● **Exercise instructions**:
From the material below, set down exactly the lines that run from the one containing "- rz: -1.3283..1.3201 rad" to the one containing "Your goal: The", minus the pictures.

● **Data block**:
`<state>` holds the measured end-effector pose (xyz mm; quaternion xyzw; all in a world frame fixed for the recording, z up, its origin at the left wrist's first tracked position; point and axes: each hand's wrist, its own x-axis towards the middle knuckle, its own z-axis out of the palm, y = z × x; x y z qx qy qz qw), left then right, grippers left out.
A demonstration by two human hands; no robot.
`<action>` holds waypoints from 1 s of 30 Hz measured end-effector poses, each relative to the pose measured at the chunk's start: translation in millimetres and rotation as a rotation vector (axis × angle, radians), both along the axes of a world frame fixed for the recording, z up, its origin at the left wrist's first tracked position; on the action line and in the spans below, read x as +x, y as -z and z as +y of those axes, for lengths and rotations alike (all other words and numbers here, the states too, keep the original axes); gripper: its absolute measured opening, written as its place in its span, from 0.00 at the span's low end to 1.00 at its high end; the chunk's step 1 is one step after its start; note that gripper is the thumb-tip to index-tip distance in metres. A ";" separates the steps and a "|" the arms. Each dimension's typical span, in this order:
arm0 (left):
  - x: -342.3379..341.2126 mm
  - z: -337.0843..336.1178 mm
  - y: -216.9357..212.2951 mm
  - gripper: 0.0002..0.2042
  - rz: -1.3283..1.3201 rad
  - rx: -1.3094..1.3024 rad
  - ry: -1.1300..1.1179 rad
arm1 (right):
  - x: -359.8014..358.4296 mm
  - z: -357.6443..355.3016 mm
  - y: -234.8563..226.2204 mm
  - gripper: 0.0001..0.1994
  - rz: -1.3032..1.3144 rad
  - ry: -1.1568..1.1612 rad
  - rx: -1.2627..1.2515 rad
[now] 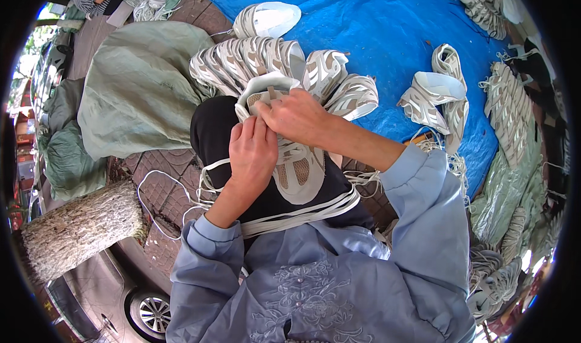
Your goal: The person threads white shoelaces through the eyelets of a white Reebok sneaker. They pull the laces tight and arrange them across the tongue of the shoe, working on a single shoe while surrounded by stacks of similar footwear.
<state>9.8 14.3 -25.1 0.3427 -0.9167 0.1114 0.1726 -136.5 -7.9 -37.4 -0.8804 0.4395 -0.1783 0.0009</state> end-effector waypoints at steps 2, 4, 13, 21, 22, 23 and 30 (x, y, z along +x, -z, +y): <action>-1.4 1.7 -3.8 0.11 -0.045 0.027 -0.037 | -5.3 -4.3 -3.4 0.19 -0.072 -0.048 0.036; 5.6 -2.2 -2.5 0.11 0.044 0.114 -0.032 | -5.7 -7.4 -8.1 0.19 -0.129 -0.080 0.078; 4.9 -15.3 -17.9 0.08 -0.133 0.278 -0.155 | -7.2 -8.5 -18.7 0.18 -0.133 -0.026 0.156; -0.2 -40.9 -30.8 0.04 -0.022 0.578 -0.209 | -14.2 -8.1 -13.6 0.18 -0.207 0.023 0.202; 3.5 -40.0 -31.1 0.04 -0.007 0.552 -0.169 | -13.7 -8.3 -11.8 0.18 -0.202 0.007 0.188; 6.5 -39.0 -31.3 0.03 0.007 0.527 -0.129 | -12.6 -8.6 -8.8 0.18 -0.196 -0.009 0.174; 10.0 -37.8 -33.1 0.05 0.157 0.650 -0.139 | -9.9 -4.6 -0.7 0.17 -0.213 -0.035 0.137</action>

● **Task output**:
  - rz: -1.3283..1.3201 rad
  - rx: -1.3094..1.3024 rad
  - ry: -1.1300..1.1179 rad
arm1 (right):
  - x: -359.8014..358.4296 mm
  - z: -357.6443..355.3016 mm
  - y: -234.8563..226.2204 mm
  - gripper: 0.0001..0.1994
  - rz: -1.3032..1.3144 rad
  - ry: -1.1568..1.1612 rad
  - rx: -1.2627..1.2515 rad
[now] 
Your goal: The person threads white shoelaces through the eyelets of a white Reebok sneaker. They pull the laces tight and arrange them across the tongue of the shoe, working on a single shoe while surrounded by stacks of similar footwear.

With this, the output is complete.